Overview

There are two main use cases of the gqcnn package:

  1. Training a Dex-Net 4.0 GQ-CNN model on an offline Dex-Net dataset of point clouds, grasps, and grasp success metrics, and then grasp planning on RGBD images.

  2. Grasp Planning on RGBD images using a pre-trained Dex-Net 4.0 GQ-CNN model.

Click on the links or scroll down to get started!

Prerequisites

Before running the tutorials please download the example models and datasets:

$ cd /path/to/your/gqcnn
$ ./scripts/downloads/download_example_data.sh
$ ./scripts/downloads/models/download_models.sh

Running Python Scripts

All gqcnn Python scripts are designed to be run from the top-level directory of your gqcnn repo by default. This is because every script takes in a YAML file specifying parameters for the script, and this YAML file is stored relative to the repository root directory.

We recommend that you run all scripts using this paradigm:

cd /path/to/your/gqcnn
python /path/to/script.py

Training

The gqcnn package can be used to train a Dex-Net 4.0 GQ-CNN model on a custom offline Dex-Net dataset. Because training from scratch can be time-consuming, the most efficient way to train a new network is to fine-tune the weights of a pre-trained Dex-Net 4.0 GQ-CNN model, which has already been trained on millions of images.

To fine-tune a GQ-CNN run:

$ python tools/finetune.py <training_dataset_path> <pretrained_network_name> --config_filename <config_filename> --name <model_name>

The args are:

  1. training_dataset_path: Path to the training dataset.

  2. pretrained_network_name: Name of pre-trained GQ-CNN.

  3. config_filename: Name of the config file to use.

  4. model_name: Name for the model.

To train a GQ-CNN for a parallel jaw gripper on a sample dataset, run the fine-tuning script:

$ python tools/finetune.py data/training/example_pj/ GQCNN-4.0-PJ --config_filename cfg/finetune_example_pj.yaml --name gqcnn_example_pj

To train a GQ-CNN for a suction gripper run:

$ python tools/finetune.py data/training/example_suction/ GQCNN-4.0-SUCTION --config_filename cfg/finetune_example_suction.yaml --name gqcnn_example_suction

Visualizing Training

The gqcnn model contains support for visualizing training progress through Tensorboard. Tensorboard is automatically launched when the training script is run and can be accessed by navigating to localhost:6006 in a web browser.

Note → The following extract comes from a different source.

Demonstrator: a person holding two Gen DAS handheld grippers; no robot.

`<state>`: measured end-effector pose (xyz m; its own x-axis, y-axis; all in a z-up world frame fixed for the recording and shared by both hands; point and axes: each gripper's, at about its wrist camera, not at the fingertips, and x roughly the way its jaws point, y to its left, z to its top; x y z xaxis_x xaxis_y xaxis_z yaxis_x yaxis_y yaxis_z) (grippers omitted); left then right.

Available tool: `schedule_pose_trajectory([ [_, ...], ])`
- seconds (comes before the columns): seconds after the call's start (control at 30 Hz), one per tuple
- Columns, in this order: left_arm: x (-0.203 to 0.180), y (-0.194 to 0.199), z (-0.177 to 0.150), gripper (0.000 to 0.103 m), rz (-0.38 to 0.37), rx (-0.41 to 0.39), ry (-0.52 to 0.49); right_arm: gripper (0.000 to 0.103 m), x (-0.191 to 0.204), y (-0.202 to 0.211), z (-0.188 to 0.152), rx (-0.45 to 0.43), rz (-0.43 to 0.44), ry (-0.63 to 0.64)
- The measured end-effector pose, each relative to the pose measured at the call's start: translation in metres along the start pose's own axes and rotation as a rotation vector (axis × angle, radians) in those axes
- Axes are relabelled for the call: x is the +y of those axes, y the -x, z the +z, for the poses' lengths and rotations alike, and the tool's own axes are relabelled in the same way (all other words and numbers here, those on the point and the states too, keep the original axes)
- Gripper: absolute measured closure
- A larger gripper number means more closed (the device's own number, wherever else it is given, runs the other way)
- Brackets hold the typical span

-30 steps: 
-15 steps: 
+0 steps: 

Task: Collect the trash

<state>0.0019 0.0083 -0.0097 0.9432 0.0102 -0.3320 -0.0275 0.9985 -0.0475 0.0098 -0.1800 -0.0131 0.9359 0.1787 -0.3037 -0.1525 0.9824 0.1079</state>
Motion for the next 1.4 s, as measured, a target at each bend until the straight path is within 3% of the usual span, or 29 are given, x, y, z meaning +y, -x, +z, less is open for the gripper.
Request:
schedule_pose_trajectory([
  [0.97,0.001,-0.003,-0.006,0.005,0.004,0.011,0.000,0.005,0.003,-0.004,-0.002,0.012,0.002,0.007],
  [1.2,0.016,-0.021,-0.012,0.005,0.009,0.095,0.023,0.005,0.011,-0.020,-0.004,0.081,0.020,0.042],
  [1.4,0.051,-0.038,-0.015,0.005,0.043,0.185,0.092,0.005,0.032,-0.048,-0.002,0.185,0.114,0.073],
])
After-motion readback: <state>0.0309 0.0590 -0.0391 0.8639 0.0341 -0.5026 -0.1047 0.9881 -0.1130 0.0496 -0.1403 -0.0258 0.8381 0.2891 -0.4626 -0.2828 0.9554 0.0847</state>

There you will find something like the following:

../_images/tensorboard.png

Which displays useful training statistics such as validation error, minibatch loss, and learning rate.

The Tensorflow summaries are stored in models/<model_name>/tensorboard_summaries/.

Analysis

It is helpful to check the training and validation loss and classification errors to ensure that the network has trained successfully. To analyze the performance of a trained GQ-CNN, run:

$ python tools/analyze_gqcnn_performance.py <model_name>

The args are:

  1. model_name: Name of a trained model.

The script will store a detailed analysis in analysis/<model_name>/.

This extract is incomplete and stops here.